Return each line of the listing that has the word "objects" in it.

-- Raw data follows --

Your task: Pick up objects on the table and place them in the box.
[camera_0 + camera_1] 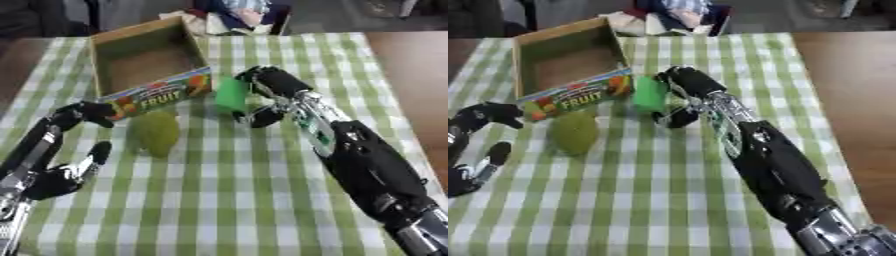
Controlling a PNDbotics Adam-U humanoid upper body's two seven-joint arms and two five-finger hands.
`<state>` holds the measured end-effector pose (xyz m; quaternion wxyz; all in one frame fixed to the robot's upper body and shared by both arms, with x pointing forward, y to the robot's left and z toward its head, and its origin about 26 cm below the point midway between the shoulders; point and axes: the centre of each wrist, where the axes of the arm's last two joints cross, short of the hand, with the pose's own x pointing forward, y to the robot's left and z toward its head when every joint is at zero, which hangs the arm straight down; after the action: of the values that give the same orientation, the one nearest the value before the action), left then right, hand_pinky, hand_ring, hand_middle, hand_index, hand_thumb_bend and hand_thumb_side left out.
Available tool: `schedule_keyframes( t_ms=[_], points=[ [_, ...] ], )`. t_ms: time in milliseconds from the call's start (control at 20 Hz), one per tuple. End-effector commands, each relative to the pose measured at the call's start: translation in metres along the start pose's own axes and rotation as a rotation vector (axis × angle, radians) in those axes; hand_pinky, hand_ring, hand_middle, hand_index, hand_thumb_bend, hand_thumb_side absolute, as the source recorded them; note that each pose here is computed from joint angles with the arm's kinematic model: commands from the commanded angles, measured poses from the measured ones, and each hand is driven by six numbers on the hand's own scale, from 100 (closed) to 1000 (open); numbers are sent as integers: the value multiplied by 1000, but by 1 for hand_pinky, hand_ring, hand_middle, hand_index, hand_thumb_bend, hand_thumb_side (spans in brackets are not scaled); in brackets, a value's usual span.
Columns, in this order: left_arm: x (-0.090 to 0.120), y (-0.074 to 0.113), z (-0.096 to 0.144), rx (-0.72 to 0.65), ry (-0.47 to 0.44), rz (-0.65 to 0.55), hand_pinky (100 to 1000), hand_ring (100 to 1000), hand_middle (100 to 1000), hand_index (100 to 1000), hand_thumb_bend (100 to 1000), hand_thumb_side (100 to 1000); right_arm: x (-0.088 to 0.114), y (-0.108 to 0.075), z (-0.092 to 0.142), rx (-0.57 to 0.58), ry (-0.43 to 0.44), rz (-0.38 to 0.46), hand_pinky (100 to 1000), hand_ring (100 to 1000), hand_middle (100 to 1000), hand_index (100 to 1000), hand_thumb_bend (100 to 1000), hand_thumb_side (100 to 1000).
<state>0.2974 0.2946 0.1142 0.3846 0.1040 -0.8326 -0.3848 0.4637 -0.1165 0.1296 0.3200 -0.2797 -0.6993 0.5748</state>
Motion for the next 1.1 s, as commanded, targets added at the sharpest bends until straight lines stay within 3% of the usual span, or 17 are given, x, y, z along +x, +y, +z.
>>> schedule_keyframes(
  t_ms=[50,350,550,850,1100],
  points=[
    [5,7,-3,5,-31,-8,812,674,721,873,234,668,3,-36,-6,-90,-27,6,590,597,397,589,125,273],
    [10,8,-10,7,-75,10,807,668,715,869,222,651,10,-95,-11,-169,-59,23,598,599,403,593,126,253],
    [19,12,-24,10,-149,22,801,664,709,866,230,623,13,-125,-15,-214,-54,42,603,602,409,598,127,246],
    [40,16,-51,7,-292,64,795,661,706,865,241,592,8,-144,-20,-237,-23,64,614,610,423,613,123,246],
    [53,16,-67,-13,-378,103,793,661,706,865,245,580,-2,-137,-25,-198,18,59,623,623,442,634,101,272]
  ],
)
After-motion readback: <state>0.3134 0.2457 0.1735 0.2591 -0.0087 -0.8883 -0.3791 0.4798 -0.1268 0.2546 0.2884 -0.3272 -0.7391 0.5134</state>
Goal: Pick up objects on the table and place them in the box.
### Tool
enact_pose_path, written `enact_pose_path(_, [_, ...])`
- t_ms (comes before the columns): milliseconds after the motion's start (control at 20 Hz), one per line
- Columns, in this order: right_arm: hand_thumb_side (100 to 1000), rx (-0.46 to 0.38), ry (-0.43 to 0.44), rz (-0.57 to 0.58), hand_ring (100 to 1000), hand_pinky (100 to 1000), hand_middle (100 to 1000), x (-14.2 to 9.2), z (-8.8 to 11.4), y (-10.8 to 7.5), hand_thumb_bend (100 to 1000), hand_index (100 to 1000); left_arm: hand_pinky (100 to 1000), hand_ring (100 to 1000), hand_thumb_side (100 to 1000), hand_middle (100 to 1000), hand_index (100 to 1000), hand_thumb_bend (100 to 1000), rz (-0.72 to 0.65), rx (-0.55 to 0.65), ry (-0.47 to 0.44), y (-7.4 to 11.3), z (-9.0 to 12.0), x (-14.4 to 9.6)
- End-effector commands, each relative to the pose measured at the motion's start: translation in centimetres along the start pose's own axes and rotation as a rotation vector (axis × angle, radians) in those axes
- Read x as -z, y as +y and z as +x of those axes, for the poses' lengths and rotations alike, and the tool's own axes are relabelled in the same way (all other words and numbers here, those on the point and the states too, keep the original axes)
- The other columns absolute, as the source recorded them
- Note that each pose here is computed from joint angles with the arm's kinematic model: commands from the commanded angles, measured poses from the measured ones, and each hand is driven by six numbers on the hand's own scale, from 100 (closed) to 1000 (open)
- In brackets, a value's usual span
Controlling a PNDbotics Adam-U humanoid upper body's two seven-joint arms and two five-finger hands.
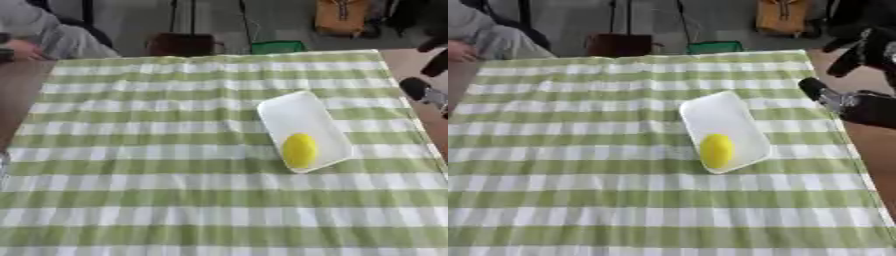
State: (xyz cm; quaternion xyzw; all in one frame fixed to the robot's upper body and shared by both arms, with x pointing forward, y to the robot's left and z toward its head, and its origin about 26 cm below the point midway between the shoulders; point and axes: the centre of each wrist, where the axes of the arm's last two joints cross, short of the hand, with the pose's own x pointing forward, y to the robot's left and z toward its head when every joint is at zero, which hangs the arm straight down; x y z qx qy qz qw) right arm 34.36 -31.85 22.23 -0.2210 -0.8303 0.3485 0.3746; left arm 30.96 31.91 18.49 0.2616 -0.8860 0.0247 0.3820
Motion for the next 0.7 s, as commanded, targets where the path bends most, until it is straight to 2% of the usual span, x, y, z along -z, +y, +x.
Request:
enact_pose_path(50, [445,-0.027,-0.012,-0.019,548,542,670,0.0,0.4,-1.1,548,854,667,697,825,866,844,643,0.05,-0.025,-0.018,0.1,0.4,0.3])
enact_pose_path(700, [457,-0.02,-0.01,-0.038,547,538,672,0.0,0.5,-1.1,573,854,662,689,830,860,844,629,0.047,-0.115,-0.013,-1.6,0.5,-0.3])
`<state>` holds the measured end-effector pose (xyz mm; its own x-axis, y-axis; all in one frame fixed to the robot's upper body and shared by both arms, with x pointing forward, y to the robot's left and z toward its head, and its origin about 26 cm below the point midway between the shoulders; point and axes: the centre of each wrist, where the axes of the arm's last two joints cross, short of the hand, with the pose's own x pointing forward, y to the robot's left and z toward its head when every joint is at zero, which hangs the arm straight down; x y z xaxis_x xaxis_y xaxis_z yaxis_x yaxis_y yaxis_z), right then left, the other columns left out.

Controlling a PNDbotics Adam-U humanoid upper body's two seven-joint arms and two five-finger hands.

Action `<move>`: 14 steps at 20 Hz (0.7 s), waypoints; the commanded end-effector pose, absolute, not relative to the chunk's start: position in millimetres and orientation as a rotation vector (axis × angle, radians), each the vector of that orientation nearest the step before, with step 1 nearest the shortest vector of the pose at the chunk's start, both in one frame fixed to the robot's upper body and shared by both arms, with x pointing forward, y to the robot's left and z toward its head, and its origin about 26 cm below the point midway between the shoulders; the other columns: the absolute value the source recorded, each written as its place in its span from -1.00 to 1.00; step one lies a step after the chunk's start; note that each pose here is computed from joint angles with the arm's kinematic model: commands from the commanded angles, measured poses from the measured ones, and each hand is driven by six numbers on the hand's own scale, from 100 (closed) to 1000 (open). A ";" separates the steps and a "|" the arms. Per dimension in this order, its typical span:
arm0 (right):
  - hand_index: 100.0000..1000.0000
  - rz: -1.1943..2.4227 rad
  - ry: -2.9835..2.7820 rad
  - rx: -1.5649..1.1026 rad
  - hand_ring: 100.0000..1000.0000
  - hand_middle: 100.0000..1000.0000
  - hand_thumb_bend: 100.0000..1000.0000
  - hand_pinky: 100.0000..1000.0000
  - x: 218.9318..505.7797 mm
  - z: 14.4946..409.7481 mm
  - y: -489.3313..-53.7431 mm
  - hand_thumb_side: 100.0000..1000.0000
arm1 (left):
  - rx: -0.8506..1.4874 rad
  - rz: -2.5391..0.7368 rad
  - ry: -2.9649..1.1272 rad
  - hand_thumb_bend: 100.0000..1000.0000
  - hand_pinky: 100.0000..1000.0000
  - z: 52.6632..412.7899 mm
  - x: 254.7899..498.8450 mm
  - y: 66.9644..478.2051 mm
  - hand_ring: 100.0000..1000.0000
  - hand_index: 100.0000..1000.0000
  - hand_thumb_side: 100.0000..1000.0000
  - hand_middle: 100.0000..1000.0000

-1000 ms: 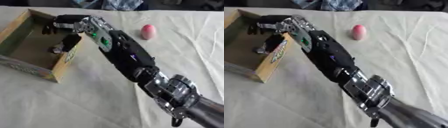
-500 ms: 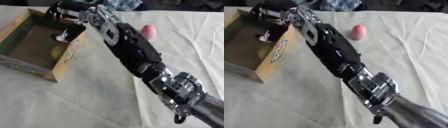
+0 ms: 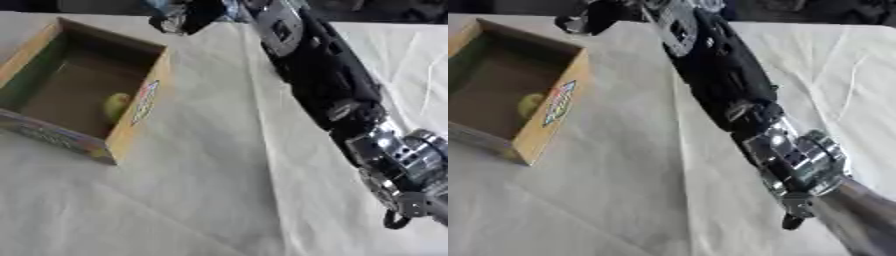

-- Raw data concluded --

Output of the exercise ▸
Your task: Pick up objects on the table and place them in the box.
Goal: Pick up objects on the table and place them in the box.

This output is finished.